Türkoloji alanında ilk hanım akademisyenlerimizden olan Neclâ Pekolcay Hanımefendi­’nin hatıraları, Geçtim Dünya Üzerinden (Haz■ Hilâl Farşa- toğlu, İstanbul, 2005) adıyla ya­yımlandı. Kitabın münderecatını incelemeden dünyanın üzerinden geçilecek bir zemin olduğu vurgusuna matuf bu isim, bana bunları düşündür­dü. Geleneği iyi bilen isimler­den biri olarak Neclâ Pekolcay’ın irfanî perspektifini de ele veren bu başlık, kitabı, san­ki bir gurbet temalı bir hüz­zam şarkı veya bir hüseyni türkü dinler gibi okutmakta­dır. Nitekim kitabın ilerleyen sayfalarında, dünya üzerinden geçme/geçebilmenin ne anla­ma geldiği de Hanımefendi’nin hatırında kaldığı kadarıyla an­lattığı hikayesinde anlamını buluyor.

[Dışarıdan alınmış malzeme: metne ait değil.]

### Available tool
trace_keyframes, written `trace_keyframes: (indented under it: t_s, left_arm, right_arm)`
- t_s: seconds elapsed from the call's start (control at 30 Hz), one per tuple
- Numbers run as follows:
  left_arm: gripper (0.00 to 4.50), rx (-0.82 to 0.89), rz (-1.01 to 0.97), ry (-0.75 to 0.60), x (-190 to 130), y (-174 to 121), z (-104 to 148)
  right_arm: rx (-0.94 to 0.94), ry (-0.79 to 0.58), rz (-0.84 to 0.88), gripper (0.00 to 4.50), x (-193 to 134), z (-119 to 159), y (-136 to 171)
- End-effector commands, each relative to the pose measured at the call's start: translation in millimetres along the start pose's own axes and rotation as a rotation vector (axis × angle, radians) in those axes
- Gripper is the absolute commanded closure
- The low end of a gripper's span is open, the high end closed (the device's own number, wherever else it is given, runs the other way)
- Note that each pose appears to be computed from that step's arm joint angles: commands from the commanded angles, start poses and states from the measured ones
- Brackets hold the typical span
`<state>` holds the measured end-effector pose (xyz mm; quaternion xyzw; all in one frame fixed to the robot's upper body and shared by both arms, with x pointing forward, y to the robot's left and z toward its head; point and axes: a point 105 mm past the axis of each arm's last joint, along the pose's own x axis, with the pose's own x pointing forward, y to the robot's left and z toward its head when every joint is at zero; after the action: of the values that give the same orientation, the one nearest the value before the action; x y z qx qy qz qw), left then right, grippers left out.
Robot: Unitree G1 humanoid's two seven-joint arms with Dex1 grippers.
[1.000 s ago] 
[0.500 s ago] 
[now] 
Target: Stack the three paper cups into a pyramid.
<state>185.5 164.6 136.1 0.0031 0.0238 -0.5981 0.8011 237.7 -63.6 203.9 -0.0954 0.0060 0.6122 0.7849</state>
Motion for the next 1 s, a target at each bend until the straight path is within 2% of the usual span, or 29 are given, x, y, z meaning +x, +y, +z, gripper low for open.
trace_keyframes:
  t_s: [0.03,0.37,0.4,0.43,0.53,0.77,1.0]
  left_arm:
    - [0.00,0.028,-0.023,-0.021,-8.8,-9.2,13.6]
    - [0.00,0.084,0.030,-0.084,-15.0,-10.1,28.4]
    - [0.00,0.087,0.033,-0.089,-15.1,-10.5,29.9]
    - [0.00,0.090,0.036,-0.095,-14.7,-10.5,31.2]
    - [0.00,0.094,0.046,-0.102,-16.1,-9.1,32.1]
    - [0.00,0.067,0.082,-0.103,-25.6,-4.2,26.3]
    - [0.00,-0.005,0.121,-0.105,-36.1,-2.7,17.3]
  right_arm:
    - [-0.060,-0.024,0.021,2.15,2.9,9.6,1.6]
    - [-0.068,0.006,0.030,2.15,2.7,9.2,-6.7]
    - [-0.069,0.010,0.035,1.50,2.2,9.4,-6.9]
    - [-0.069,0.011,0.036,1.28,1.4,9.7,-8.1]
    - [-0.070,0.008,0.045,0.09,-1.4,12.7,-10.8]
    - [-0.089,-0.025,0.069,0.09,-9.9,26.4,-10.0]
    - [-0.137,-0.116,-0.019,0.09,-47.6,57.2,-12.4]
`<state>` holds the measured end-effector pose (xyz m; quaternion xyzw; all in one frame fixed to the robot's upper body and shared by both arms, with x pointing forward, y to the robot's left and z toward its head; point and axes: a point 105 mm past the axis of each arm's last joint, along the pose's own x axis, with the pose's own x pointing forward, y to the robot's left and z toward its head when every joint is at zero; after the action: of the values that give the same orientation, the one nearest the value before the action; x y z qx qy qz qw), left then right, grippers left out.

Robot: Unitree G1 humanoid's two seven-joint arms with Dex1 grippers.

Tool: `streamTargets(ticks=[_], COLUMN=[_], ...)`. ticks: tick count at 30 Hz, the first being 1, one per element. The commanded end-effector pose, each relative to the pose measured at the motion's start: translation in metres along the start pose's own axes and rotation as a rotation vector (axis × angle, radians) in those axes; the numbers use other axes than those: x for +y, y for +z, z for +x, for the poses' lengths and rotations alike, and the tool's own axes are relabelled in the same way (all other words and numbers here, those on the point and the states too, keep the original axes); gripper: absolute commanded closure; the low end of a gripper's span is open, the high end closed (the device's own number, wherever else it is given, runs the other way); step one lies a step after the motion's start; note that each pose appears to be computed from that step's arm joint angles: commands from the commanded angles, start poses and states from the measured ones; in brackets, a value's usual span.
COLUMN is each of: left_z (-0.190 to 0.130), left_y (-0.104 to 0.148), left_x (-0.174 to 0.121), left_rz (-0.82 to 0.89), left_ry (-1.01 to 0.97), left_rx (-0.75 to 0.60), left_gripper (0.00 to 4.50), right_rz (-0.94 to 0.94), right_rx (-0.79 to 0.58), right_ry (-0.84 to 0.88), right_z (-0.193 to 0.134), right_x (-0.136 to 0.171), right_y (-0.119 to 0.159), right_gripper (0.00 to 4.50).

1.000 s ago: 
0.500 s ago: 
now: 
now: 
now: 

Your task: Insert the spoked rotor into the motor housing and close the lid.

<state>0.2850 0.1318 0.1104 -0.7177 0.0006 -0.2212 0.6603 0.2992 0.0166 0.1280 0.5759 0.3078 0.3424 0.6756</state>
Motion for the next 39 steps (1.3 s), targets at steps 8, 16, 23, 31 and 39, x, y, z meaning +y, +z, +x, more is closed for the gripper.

Dünya üzerinden geç­me, sadece kronolojik bir sü­reci ifade etmez; dünyadan ge­çebilen ve böylece bir üst for­ma ulaşabilen bir irfanî derin­liği de ihtiva eder.

Neclâ Pekolcay’ı dünya gözüy­le görmüş değilim. Kuşkusuz hatırasını okuduğumuz herke­si tanımak zorunda değiliz. Lâ­kin Neclâ Pekolcay ismi benim için büyük bir anlam ifade eder. O benim de müntesibi olmakla iftihar ettiğim akade­mik kürsünün duayenlerindendir. Kendi alanımla ilgili ilk ders kitabını o yazmıştır.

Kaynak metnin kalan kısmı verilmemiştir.